[tor-dev] Exit Funding Script

29 Mar 2014

      Hi Moritz, sorry about the delay. I just took a quick peek at your
exit-funding script (https://github.com/torservers/exit-funding).
Looks good!

Class and function documentation would've been nice, but the scripts
reasonably straight forward. As I'm sure you know answering the
question 'how fast is relay X' or 'how much is relay X used' is
surprisingly thorny. Tor descriptors have two values...

* Measurement provided by relays themselves of how much they're used.
These are completely gameable since they're self-published.

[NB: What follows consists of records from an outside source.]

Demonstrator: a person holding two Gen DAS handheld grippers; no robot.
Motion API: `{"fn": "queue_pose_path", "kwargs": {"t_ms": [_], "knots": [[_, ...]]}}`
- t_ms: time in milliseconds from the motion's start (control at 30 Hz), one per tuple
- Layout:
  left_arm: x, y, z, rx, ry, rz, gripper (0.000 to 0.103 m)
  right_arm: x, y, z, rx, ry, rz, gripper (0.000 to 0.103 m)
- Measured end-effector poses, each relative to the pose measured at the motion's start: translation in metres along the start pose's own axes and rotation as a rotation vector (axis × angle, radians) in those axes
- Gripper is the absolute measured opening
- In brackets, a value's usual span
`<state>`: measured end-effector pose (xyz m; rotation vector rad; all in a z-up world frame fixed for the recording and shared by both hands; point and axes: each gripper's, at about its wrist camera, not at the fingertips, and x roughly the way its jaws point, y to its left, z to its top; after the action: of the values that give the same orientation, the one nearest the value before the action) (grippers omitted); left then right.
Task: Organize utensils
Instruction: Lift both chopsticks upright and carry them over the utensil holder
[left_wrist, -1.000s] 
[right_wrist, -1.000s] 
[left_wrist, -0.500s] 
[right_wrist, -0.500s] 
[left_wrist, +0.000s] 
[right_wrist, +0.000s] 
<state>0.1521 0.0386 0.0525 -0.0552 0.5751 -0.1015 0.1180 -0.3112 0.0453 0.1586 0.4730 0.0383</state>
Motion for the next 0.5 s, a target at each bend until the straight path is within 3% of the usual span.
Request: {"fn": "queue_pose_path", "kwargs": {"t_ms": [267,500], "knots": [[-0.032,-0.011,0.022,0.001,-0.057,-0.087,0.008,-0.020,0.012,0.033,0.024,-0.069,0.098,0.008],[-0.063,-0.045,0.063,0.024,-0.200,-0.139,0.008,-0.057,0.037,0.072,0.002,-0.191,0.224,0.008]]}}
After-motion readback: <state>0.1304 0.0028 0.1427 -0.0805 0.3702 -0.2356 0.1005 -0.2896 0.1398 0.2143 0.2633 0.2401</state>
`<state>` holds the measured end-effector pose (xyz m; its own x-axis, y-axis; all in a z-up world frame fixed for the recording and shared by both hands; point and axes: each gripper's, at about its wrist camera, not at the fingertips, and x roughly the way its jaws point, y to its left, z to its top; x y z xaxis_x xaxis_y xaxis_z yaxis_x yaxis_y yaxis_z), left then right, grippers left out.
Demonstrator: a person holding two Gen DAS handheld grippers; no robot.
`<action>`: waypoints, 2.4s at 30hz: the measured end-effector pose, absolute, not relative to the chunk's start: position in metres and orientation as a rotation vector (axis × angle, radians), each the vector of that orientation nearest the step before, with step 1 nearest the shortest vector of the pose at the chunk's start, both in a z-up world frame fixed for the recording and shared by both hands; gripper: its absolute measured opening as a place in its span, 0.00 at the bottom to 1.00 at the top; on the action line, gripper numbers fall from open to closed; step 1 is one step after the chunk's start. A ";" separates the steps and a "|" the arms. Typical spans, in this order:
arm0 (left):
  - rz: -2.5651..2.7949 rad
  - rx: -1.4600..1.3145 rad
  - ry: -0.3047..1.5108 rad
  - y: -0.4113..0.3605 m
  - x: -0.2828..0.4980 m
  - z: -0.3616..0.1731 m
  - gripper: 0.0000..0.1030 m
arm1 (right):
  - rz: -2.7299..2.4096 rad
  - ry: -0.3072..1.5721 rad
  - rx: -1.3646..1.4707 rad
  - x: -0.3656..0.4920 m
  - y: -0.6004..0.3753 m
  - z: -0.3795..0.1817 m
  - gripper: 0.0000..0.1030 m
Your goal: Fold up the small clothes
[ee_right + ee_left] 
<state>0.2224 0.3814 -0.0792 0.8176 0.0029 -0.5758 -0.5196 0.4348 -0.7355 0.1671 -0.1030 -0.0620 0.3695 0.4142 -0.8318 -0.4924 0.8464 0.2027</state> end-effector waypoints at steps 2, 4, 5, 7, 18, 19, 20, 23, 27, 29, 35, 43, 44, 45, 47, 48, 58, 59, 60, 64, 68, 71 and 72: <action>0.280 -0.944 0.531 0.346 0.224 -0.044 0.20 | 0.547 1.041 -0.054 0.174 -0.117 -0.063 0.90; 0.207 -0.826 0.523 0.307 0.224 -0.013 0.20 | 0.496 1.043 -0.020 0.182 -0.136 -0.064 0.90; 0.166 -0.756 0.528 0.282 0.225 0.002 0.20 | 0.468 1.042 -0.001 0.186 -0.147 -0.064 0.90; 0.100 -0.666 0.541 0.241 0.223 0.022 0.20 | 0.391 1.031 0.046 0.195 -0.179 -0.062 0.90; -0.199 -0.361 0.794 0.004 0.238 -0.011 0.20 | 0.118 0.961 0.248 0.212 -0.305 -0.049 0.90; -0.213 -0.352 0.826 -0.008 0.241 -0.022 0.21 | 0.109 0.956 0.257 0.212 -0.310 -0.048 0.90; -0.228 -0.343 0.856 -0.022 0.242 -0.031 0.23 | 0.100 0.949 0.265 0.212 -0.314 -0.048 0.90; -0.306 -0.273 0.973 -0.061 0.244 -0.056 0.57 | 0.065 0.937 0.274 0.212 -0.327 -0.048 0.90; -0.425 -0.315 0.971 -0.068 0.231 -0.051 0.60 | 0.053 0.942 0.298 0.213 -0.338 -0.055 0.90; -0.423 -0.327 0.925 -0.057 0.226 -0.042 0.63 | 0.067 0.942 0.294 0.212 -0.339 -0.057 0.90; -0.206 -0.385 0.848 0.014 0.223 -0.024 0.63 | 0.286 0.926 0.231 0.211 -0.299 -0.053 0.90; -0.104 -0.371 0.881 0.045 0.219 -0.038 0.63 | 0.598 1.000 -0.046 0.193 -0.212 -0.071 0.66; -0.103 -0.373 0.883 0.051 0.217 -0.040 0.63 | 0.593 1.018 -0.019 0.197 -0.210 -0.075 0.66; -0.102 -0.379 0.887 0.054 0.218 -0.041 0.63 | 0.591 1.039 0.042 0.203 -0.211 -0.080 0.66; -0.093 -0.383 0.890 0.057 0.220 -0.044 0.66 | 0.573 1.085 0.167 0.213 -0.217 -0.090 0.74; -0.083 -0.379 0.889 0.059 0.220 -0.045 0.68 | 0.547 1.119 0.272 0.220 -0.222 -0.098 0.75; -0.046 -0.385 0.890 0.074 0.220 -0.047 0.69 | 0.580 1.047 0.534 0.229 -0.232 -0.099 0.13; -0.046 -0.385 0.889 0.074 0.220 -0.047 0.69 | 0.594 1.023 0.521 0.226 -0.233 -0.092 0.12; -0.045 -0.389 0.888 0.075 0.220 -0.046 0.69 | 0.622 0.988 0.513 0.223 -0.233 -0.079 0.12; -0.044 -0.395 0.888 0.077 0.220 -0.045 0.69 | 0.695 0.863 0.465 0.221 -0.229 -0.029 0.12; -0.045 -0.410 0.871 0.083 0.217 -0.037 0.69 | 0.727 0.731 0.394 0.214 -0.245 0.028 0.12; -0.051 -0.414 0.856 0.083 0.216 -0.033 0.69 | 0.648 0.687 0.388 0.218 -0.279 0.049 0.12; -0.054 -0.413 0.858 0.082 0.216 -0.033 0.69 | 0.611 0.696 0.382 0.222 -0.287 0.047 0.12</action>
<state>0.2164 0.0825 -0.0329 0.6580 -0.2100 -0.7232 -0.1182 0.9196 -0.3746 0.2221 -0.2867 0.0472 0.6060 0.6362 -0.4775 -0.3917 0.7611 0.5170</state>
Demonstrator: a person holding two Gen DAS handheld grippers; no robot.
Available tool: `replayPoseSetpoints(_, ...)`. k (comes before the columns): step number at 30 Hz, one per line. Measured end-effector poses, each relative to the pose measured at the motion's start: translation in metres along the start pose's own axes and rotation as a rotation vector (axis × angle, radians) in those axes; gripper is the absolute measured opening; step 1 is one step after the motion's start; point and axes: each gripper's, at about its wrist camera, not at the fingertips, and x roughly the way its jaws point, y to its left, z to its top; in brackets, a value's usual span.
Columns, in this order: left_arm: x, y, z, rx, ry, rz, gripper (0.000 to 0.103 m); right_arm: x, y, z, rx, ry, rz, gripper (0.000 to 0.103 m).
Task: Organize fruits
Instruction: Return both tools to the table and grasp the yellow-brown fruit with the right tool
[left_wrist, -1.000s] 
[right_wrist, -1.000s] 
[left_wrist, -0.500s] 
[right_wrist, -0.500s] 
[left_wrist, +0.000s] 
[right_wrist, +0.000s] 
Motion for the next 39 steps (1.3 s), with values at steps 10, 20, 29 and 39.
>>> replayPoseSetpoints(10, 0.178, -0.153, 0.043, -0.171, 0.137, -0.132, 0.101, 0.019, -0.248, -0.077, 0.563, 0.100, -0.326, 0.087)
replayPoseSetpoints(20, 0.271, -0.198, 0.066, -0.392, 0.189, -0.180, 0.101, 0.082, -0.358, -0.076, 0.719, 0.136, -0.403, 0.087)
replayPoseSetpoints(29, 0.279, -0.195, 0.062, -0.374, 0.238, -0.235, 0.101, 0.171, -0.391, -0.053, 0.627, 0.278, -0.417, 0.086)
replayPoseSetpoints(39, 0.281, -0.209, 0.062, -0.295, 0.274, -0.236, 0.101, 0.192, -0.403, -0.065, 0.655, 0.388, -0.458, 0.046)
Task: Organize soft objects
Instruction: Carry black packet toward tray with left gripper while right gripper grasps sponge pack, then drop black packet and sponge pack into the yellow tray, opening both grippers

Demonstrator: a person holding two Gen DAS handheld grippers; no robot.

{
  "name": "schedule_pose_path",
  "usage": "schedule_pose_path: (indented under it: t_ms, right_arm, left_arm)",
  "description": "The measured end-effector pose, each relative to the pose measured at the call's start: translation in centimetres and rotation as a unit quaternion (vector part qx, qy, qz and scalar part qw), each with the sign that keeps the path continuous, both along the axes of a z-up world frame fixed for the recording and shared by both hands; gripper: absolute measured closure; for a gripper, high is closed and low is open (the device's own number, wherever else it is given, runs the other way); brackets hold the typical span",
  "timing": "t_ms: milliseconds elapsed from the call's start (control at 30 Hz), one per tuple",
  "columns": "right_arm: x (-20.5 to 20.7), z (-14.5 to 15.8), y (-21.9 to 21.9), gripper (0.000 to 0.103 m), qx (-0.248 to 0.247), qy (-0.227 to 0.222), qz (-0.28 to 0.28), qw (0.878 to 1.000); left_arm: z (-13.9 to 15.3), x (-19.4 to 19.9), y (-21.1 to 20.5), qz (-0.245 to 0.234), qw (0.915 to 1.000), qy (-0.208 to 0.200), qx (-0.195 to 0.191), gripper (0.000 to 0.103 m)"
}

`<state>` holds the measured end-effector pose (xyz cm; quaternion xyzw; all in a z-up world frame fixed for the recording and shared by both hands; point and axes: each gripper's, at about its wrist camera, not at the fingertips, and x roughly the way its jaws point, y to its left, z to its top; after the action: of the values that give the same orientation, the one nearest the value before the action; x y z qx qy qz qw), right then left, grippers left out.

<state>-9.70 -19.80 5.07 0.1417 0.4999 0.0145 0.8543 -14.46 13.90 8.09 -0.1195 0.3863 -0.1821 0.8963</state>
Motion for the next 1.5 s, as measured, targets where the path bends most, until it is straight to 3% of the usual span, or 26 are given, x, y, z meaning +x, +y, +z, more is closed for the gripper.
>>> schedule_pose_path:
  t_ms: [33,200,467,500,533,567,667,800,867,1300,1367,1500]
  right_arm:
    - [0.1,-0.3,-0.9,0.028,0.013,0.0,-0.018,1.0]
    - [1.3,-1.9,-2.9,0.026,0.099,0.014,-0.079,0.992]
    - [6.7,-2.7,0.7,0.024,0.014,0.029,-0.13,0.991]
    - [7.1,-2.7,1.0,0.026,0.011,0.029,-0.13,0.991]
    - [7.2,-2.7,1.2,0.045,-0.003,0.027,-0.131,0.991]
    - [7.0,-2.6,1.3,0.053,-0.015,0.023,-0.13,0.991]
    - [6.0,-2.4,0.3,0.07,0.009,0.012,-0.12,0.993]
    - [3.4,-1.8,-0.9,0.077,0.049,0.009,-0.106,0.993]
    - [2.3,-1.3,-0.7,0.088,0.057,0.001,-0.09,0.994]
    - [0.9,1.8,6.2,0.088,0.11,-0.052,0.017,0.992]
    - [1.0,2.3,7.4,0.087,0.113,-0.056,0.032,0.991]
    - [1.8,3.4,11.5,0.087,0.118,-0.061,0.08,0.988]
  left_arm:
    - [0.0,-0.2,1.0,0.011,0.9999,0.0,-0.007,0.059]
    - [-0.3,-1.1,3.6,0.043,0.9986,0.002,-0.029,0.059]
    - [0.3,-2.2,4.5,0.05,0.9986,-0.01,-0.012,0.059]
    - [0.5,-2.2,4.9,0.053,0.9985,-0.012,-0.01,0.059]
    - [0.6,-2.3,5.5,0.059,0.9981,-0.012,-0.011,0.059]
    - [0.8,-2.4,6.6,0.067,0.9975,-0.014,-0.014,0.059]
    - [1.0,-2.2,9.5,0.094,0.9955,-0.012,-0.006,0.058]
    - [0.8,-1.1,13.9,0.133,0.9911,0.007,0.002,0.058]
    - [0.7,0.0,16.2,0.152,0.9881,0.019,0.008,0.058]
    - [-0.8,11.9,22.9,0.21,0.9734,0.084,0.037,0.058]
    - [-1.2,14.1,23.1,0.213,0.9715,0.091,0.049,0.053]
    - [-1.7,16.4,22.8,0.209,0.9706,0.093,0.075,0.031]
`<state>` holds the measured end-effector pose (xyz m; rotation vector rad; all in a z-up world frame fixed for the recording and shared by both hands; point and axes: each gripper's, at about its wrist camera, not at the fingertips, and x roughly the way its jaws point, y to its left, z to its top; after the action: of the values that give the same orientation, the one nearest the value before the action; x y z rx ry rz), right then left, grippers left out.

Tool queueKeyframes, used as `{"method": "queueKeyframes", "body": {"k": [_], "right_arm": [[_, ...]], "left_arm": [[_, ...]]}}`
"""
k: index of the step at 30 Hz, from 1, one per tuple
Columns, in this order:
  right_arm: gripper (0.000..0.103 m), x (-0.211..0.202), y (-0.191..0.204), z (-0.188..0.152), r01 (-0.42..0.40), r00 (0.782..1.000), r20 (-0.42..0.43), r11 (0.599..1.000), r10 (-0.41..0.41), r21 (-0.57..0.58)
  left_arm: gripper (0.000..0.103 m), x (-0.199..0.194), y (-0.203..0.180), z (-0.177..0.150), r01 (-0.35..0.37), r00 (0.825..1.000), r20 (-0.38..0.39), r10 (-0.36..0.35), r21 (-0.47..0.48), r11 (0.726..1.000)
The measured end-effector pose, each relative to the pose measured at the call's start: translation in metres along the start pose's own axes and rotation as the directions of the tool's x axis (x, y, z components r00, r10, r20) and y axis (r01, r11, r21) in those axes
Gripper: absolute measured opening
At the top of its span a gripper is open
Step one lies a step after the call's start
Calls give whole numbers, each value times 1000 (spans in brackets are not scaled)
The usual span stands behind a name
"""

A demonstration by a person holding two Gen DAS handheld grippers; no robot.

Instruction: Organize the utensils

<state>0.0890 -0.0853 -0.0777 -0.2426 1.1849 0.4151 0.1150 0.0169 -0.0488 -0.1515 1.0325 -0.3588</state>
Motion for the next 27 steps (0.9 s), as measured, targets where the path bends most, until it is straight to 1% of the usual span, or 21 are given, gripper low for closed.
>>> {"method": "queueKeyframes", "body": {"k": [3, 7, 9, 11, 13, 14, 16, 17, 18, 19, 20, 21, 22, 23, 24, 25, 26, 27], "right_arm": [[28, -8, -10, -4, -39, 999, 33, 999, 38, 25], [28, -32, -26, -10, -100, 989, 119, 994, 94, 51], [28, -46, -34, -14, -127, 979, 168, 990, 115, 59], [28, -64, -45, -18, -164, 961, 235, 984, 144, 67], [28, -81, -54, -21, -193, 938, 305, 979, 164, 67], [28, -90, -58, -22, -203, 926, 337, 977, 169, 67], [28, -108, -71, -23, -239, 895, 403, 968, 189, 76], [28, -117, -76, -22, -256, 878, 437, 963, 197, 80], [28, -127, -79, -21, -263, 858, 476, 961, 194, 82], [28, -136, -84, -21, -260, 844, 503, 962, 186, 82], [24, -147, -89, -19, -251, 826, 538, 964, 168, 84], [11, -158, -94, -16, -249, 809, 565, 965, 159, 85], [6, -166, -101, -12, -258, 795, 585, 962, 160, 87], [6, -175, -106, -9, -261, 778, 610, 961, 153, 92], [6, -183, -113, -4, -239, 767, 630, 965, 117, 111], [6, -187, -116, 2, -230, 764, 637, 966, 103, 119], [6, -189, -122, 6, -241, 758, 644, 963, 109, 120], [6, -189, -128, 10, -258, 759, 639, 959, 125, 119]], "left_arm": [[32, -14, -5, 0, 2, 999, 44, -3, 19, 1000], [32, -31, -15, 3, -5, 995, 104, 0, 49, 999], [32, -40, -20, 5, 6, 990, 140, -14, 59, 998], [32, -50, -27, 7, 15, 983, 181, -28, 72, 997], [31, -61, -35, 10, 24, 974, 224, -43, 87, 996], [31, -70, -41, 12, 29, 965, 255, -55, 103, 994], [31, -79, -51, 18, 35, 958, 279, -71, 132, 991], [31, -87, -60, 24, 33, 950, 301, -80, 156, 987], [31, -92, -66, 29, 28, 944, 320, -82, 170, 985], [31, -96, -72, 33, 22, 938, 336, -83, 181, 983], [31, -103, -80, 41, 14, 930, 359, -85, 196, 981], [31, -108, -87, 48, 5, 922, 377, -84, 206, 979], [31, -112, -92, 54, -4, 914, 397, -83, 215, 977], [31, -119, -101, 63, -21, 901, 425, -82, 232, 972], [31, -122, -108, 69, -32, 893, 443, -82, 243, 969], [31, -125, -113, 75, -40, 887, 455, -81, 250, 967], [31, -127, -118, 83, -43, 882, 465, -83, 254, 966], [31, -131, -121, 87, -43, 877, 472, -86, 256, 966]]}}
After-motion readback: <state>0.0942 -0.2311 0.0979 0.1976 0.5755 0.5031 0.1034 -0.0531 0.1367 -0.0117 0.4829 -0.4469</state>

* Heuristic provided by the bandwidth authorities. This is what Tor
actually uses for relay selection. However, while this is tricker to
game, it's also pretty useless for answering either question since
it's purely a unit-less heuristic.

Roger discussed this space a bit on...

https://blog.torproject.org/blog/lifecycle-of-a-new-relay

Iirc the value you're using (the router status entry's 'bandwidth'
value) is the later. I suspect both Stem and Tor's control-spec docs
about this being kb/s is wrong. I left a question on irc asking for
clarification...

15:53 < atagar> No armadev *or* nickm? I think that might be a first...
15:57 < atagar> karsten: Actually, you'd know this offhand...
15:57 < atagar> The dir-spec's description of the 'Bandwidth=' value
of w lines in router status entries is confusing me a bit. It's
described as...
15:57 < atagar> "An estimate of the bandwidth of this relay, in an
arbitrary unit (currently kilobytes per second).  Used to weight
router selection."
15:57 < atagar> This is the heuristic generated by the bandwidth
authorities, right? If it is then it shouldn't have units at all (that
is purely a heuristic for relay selection - it has no bearing on a
relay's actual capacity or usage).
15:57 < atagar> ... or is this the old heuristic that's based on
relay's self-published usage?
15:57 < atagar> I'm guessing the former, and that we should replace
"in an arbitrary unit (currently kilobytes per second)" with "as an
unit-less heuristic purely used for relay selection. This has no
direct relation to a relay's capacity or usage."
15:57 < atagar> (this is a common point of confusion since 'how do I
determine the fastest relays?' is a common question)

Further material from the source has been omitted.